* **Data extract**:

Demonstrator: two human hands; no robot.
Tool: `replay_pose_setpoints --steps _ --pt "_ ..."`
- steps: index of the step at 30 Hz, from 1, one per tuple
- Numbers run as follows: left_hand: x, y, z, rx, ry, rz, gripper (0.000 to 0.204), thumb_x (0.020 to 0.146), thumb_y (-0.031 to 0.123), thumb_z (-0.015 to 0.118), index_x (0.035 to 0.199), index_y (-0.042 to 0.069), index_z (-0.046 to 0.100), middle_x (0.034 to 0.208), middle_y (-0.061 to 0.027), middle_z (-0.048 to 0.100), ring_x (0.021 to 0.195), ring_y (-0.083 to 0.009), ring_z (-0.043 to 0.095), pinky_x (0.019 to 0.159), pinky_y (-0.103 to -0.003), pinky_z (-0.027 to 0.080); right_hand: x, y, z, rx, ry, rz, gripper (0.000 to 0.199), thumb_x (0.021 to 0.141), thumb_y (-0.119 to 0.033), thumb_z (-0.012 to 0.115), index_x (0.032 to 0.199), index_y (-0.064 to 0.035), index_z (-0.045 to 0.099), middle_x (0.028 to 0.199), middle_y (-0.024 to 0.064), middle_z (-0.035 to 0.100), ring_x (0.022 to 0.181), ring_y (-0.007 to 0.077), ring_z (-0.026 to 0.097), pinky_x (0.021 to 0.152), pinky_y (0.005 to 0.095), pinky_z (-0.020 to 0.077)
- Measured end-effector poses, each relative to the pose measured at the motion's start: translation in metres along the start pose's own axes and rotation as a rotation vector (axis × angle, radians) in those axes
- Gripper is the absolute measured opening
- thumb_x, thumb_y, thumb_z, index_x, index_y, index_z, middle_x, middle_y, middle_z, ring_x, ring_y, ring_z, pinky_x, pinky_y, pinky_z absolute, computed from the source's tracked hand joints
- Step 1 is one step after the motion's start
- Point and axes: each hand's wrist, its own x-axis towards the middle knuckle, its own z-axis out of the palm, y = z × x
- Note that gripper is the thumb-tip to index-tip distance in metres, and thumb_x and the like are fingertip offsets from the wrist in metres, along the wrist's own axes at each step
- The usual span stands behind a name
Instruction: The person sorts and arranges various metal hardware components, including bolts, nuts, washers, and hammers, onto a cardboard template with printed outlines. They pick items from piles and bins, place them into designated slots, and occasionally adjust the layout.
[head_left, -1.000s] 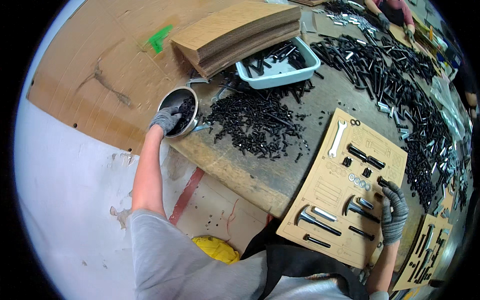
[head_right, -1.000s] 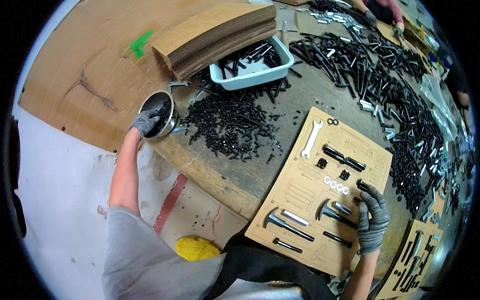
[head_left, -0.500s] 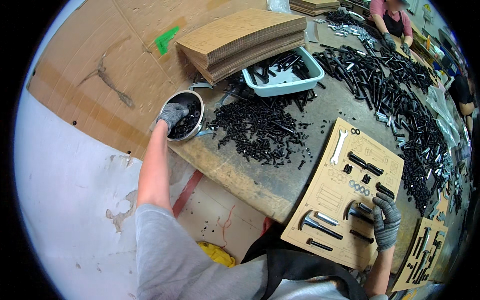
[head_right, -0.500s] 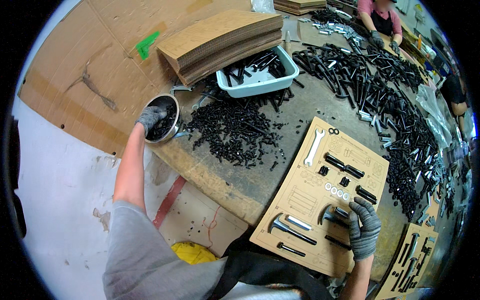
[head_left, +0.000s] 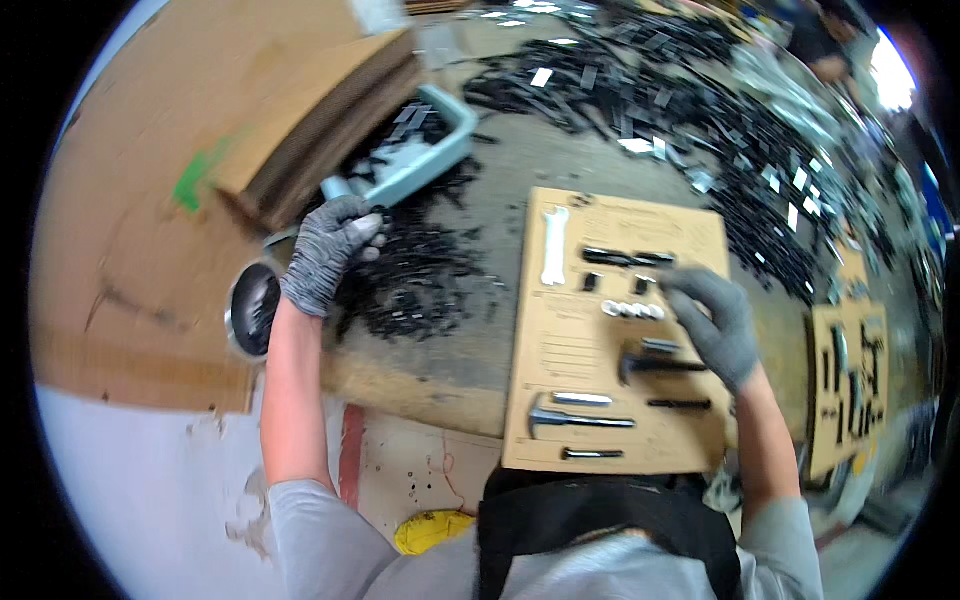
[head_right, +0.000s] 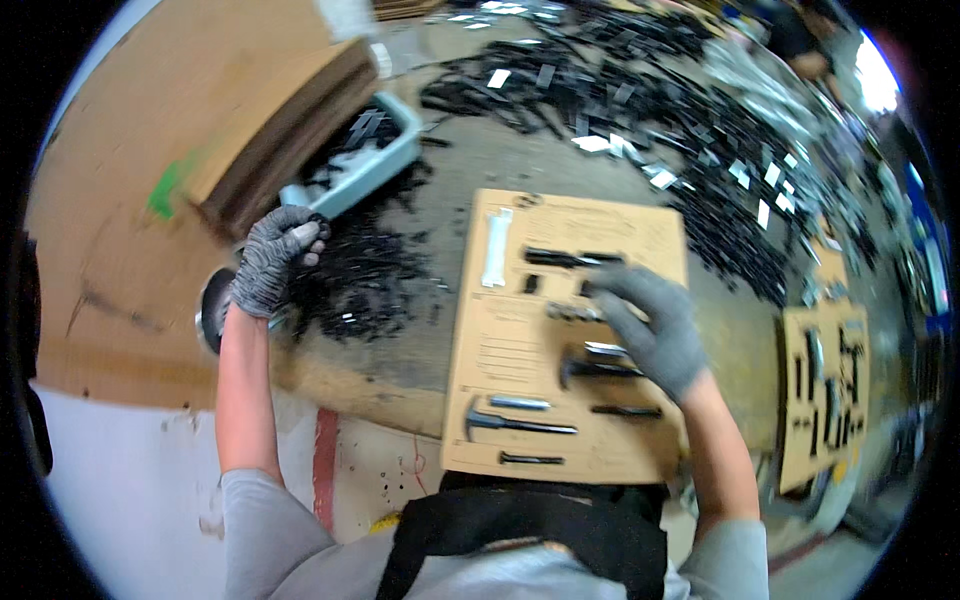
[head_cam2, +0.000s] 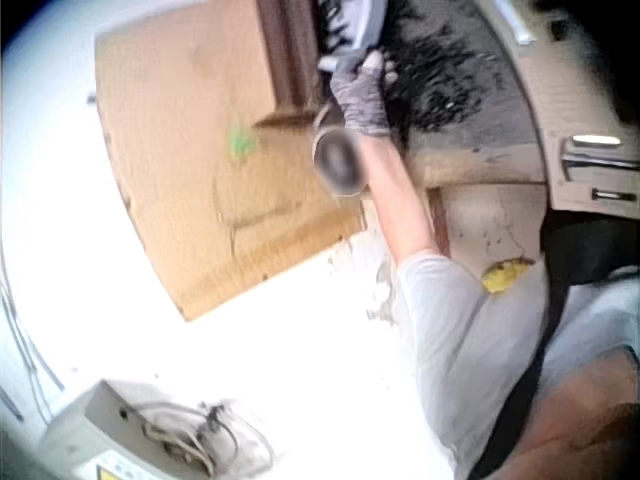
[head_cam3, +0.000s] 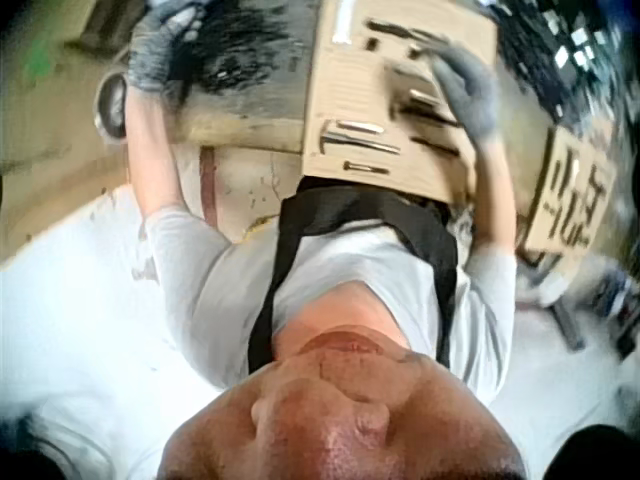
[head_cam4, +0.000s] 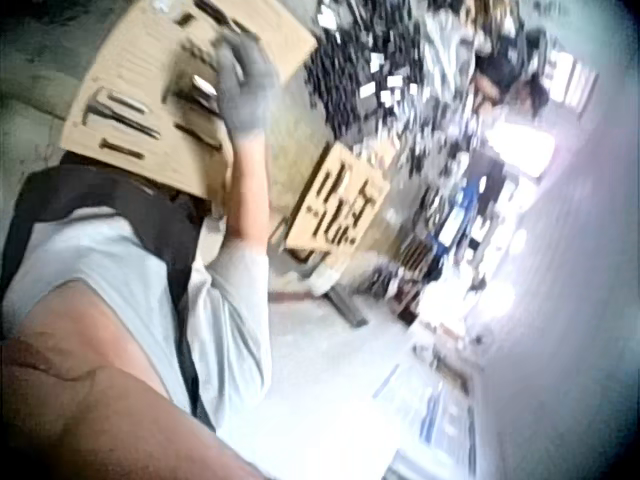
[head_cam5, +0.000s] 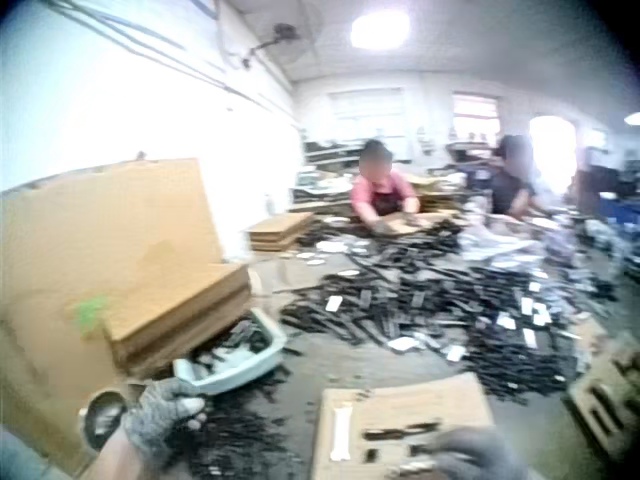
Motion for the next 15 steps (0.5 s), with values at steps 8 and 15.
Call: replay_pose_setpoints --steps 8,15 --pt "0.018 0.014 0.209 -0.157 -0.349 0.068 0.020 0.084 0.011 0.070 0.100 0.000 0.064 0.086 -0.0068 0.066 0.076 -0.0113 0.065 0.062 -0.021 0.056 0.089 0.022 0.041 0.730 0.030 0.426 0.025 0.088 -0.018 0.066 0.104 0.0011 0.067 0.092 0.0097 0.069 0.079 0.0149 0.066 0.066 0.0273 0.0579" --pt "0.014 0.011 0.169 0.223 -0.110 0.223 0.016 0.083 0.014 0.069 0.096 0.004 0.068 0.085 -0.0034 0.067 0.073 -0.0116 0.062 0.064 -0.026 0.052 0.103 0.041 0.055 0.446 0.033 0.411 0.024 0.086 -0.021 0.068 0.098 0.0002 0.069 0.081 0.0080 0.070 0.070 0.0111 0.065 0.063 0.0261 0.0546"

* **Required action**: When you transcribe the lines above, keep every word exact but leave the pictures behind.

* **Solved exercise**:
Demonstrator: two human hands; no robot.
Tool: `replay_pose_setpoints --steps _ --pt "_ ..."`
- steps: index of the step at 30 Hz, from 1, one per tuple
- Numbers run as follows: left_hand: x, y, z, rx, ry, rz, gripper (0.000 to 0.204), thumb_x (0.020 to 0.146), thumb_y (-0.031 to 0.123), thumb_z (-0.015 to 0.118), index_x (0.035 to 0.199), index_y (-0.042 to 0.069), index_z (-0.046 to 0.100), middle_x (0.034 to 0.208), middle_y (-0.061 to 0.027), middle_z (-0.048 to 0.100), ring_x (0.021 to 0.195), ring_y (-0.083 to 0.009), ring_z (-0.043 to 0.095), pinky_x (0.019 to 0.159), pinky_y (-0.103 to -0.003), pinky_z (-0.027 to 0.080); right_hand: x, y, z, rx, ry, rz, gripper (0.000 to 0.199), thumb_x (0.021 to 0.141), thumb_y (-0.119 to 0.033), thumb_z (-0.012 to 0.115), index_x (0.032 to 0.199), index_y (-0.064 to 0.035), index_z (-0.045 to 0.099), middle_x (0.028 to 0.199), middle_y (-0.024 to 0.064), middle_z (-0.035 to 0.100), ring_x (0.022 to 0.181), ring_y (-0.007 to 0.077), ring_z (-0.026 to 0.097), pinky_x (0.021 to 0.152), pinky_y (0.005 to 0.095), pinky_z (-0.020 to 0.077)
- Measured end-effector poses, each relative to the pose measured at the motion's start: translation in metres along the start pose's own axes and rotation as a rotation vector (axis × angle, radians) in those axes
- Gripper is the absolute measured opening
- thumb_x, thumb_y, thumb_z, index_x, index_y, index_z, middle_x, middle_y, middle_z, ring_x, ring_y, ring_z, pinky_x, pinky_y, pinky_z absolute, computed from the source's tracked hand joints
- Step 1 is one step after the motion's start
- Point and axes: each hand's wrist, its own x-axis towards the middle knuckle, its own z-axis out of the palm, y = z × x
- Note that gripper is the thumb-tip to index-tip distance in metres, and thumb_x and the like are fingertip offsets from the wrist in metres, along the wrist's own axes at each step
- The usual span stands behind a name
Instruction: The person sorts and arranges various metal hardware components, including bolts, nuts, washers, and hammers, onto a cardboard template with printed outlines. They pick items from piles and bins, place them into designated slots, and occasionally adjust the layout.
[head_left, -1.000s] 
[head_right, -1.000s] 
[head_left, -0.500s] 
[head_right, -0.500s] 
[head_left, +0.000s] 
[head_right, +0.000s] 
[head_cam2, +0.000s] 
[head_cam3, +0.000s] 
[head_cam4, +0.000s] 
[head_cam5, +0.000s] 
Motion for the next 15 steps (0.5 s), with values at steps 8 and 15.
Call: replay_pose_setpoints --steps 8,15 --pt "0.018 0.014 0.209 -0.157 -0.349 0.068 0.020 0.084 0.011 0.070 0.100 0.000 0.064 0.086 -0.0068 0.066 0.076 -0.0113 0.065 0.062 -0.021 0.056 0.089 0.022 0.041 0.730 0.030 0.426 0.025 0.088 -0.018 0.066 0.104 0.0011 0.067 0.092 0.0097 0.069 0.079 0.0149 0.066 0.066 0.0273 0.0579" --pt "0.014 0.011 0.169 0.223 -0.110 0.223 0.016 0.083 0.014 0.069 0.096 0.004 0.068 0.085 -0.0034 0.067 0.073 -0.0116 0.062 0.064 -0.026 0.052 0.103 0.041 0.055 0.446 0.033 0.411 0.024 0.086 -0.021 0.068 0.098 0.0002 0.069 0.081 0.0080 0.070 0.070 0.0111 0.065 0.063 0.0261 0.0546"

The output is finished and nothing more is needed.